[Opening Stored data section]

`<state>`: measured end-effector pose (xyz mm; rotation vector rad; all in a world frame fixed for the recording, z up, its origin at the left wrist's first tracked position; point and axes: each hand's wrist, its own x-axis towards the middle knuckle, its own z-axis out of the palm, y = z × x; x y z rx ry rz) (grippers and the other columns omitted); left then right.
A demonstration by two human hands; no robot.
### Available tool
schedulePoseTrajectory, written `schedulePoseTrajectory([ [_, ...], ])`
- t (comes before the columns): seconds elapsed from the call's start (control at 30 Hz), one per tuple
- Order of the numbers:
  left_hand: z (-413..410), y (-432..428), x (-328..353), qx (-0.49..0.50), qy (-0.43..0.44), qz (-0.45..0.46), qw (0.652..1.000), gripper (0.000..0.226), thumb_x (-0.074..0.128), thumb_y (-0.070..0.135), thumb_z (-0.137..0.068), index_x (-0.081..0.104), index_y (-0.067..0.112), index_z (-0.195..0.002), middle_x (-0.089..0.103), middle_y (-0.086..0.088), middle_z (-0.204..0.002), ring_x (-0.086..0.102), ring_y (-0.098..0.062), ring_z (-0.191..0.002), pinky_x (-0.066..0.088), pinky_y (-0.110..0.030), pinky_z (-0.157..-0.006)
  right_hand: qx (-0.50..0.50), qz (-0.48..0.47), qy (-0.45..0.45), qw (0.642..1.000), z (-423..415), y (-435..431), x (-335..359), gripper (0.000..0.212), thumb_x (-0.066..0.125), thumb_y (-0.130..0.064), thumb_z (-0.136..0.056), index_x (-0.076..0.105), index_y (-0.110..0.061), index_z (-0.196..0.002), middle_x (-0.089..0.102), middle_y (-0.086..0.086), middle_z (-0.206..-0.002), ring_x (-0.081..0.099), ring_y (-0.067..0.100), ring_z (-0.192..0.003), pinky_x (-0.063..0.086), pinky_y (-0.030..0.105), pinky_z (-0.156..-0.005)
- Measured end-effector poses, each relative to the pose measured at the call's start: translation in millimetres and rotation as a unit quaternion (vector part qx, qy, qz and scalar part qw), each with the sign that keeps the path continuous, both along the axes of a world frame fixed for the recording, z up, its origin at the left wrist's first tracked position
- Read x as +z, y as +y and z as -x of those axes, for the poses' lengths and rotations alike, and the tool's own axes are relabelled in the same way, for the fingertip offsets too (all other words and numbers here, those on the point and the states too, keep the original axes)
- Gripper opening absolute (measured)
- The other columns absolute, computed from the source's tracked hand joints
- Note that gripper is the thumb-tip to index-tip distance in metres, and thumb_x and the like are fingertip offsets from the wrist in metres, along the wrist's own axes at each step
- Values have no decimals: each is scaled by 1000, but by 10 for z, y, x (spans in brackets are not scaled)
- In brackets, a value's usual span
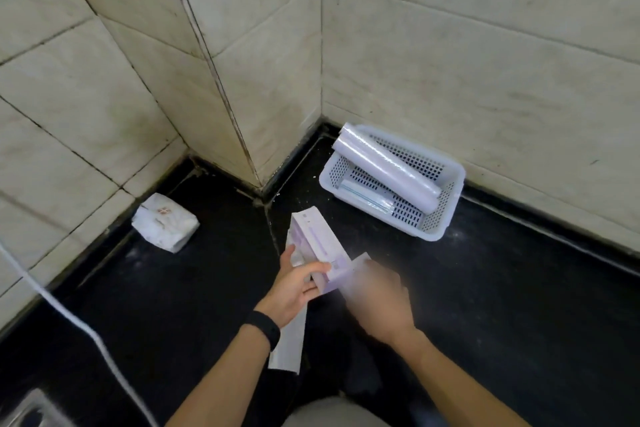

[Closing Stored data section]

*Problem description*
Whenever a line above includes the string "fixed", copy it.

*Exercise response*
`<state>`: measured end-effector pose (xyz mm; rotation vector rad; all in a world frame fixed for the recording, z up, its origin at the left wrist's first tracked position; point and axes: each hand's wrist, its own x-axis towards the middle knuckle, its own z-axis out of the palm, y = z × x; x y z rx ry rz) (grippers and the other columns omitted); left then right.
- Measured end-effector poses, each relative to the pose measured at the call's start: translation in millimetres and rotation as a unit quaternion (vector part qx, qy, qz and scalar part qw), each with the sign that keeps the path continuous, both along the axes of a world frame fixed for the recording, z up, its origin at the left wrist's first tracked position

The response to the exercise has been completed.